**Exercise brief**
Pictures in the material below are to be left out, and only the lines from the line with "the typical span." up to and including the line with "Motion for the" are to be written out exactly.
______________________________
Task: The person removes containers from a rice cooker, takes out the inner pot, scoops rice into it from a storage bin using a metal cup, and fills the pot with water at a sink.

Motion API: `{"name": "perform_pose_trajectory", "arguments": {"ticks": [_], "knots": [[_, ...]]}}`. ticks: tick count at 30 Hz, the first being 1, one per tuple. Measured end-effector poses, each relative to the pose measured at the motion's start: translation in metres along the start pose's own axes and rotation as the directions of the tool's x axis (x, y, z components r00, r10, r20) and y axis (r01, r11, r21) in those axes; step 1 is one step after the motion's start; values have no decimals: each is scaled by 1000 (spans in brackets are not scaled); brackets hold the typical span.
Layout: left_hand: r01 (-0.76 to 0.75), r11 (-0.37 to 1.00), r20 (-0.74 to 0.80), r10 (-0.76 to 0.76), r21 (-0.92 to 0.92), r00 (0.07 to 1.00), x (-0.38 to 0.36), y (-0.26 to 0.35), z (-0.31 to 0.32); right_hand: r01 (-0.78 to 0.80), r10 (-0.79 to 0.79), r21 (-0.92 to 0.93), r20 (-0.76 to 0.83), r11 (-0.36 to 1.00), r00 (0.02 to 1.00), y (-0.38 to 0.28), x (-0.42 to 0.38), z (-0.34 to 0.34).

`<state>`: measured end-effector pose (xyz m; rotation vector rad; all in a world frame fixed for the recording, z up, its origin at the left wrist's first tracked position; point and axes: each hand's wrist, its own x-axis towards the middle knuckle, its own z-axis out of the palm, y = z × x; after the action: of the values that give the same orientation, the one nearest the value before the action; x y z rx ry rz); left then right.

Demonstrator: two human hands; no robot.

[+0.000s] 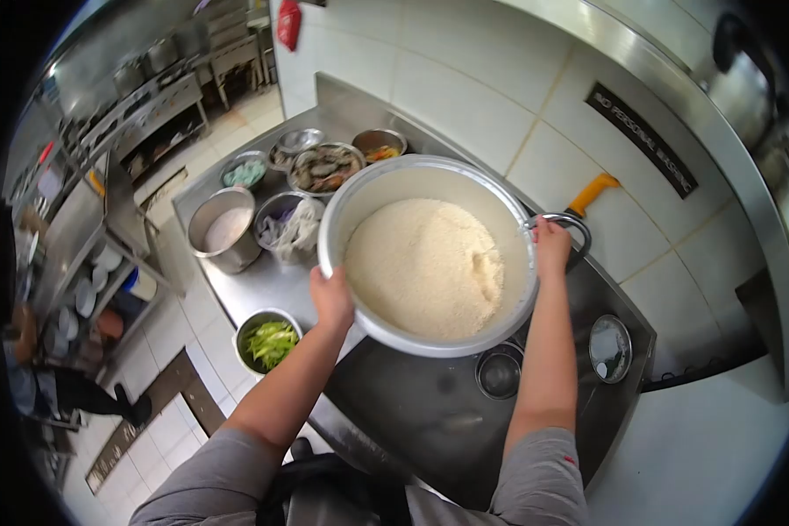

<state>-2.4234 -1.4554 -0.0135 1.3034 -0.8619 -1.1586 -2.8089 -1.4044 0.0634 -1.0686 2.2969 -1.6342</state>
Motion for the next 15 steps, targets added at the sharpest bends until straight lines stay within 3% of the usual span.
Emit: {"name": "perform_pose_trajectory", "arguments": {"ticks": [4, 5, 6, 7, 8, 9, 10, 11, 13, 15], "knots": [[14, 992, -4, -14, 123, 1000, 3, 6, 3, -220, 217, 68, 49, 973, 975, -1, -6, -2], [13, 987, 29, -18, 162, 999, 7, 6, 2, -196, 188, 68, 115, 978, 976, 16, -7, -2], [61, 995, 89, -69, 85, 994, 4, 18, -4, 31, -29, -30, 73, 999, 997, 4, -33, 5], [111, 994, 152, -110, 7, 982, 0, 29, -12, -9, 28, -118, 162, 993, 986, -33, -77, 8], [108, 990, 133, -119, 85, 984, -3, 25, -18, 65, -24, -302, 137, 951, 990, -12, -95, 17], [116, 979, 119, -136, 166, 984, -10, 15, -32, 266, -220, -431, 154, 863, 963, -23, -139, 26], [-28, 986, 210, -8, 167, 978, -30, 18, -62, 440, -404, -542, 191, 716, 894, -54, -201, 37], [-176, 971, 302, 122, 159, 945, -58, 30, -98, 484, -385, -538, 293, 691, 875, -79, -251, 46], [-182, 983, 533, 151, 5, 833, -109, 46, -185, 565, -354, -603, 442, 563, 825, -95, -326, 64], [-115, 993, 817, 64, 3, 573, -136, 24, -279, 601, -344, -669, 493, 437, 799, -115, -382, 80]]}}
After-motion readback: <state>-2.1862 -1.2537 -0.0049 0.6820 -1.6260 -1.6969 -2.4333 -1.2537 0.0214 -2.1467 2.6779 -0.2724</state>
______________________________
**Result of this exercise**
Motion API: `{"name": "perform_pose_trajectory", "arguments": {"ticks": [_], "knots": [[_, ...]]}}`. ticks: tick count at 30 Hz, the first being 1, one per tuple. Measured end-effector poses, each relative to the pose measured at the motion's start: translation in metres along the start pose's own axes and rotation as the directions of the tool's x axis (x, y, z components r00, r10, r20) and y axis (r01, r11, r21) in those axes; step 1 is one step after the motion's start; values have no decimals: each is scaled by 1000 (spans in brackets are not scaled); brackets hold the typical span.
Layout: left_hand: r01 (-0.76 to 0.75), r11 (-0.37 to 1.00), r20 (-0.74 to 0.80), r10 (-0.76 to 0.76), r21 (-0.92 to 0.92), r00 (0.07 to 1.00), x (-0.38 to 0.36), y (-0.26 to 0.35), z (-0.31 to 0.32); right_hand: r01 (-0.78 to 0.80), r10 (-0.79 to 0.79), r21 (-0.92 to 0.93), r20 (-0.76 to 0.83), r11 (-0.36 to 1.00), r00 (0.02 to 1.00), y (-0.38 to 0.28), x (-0.42 to 0.38), z (-0.34 to 0.34).

`<state>`: measured end-effector pose (xyz m; rotation vector rad; all in a world frame fixed for the recording, z up, its origin at the left wrist's first tracked position; point and axes: each hand's wrist, its own x-axis towards the middle knuckle, its own z-axis out of the palm, y = z × x; after the action: of the values that give the same orientation, the one nearest the value before the action; x y z rx ry rz); left then right.

Demonstrator: two human hands; no robot.

[+0.000s] 

<state>-2.4234 -1.4554 -0.0135 1.3034 -0.8619 -1.1586 -2.8089 -1.4044 0.0634 -1.0686 2.2969 -1.6342</state>
Motion for the next 15 steps, targets added at the sharpest bends until straight lines stay within 3% of the usual span.

With this, there is nothing more to the exercise.